Exercise brief: Out of the data below, copy every line with the string "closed".
━━━ Source material ━━━
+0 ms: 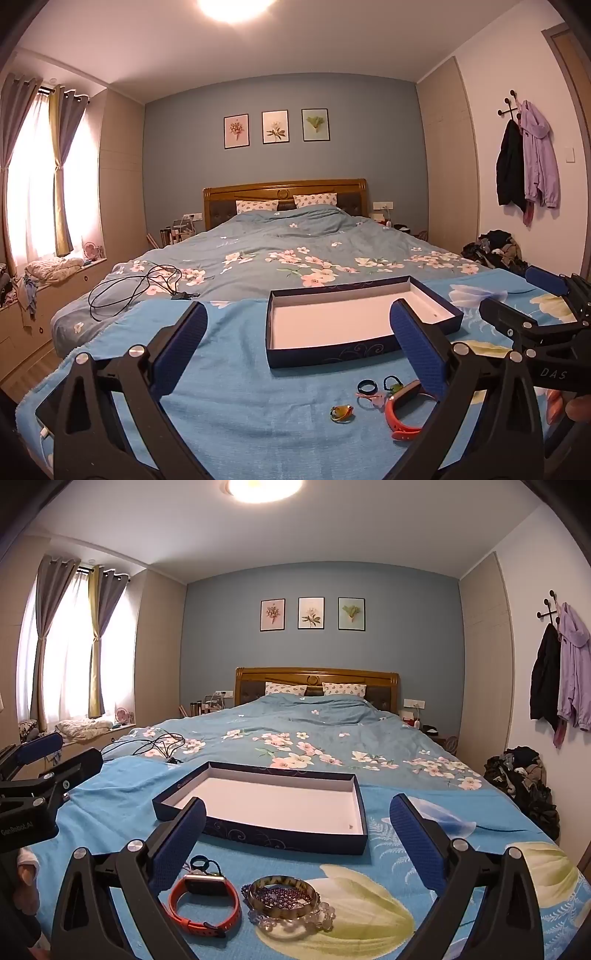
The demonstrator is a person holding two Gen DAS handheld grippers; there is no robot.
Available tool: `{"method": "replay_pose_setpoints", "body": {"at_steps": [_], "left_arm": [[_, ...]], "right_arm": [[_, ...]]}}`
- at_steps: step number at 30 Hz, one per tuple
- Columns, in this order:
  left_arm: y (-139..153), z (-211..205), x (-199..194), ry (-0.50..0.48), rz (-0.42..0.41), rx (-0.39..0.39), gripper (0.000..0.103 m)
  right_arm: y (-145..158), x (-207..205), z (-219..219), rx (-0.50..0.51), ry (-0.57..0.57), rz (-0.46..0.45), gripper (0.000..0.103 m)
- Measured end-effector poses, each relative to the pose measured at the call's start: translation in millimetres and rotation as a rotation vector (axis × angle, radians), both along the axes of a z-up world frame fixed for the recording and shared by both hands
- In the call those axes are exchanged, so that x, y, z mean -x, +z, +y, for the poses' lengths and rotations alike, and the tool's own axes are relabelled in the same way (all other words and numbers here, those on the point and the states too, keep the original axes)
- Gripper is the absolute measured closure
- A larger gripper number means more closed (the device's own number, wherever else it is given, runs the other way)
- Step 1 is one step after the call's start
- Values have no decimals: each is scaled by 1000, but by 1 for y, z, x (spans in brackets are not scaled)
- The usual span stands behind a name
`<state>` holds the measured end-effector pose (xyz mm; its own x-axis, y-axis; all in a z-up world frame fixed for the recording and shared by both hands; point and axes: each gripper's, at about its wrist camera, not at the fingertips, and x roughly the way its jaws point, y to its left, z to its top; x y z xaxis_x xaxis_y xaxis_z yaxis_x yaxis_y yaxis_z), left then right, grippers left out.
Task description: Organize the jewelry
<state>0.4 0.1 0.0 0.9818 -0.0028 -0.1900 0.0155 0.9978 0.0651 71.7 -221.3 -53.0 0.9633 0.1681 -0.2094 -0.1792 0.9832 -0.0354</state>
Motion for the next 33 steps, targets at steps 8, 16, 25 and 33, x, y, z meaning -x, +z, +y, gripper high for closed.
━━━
Finished exercise:
- A larger gripper number means more closed (the device's own number, wherever else it is given, runs the other way)
Motion for the next 33 steps, targets at steps 8, 16, 25 and 33, x, y, z meaning -x, +z, +y, gripper high for closed.

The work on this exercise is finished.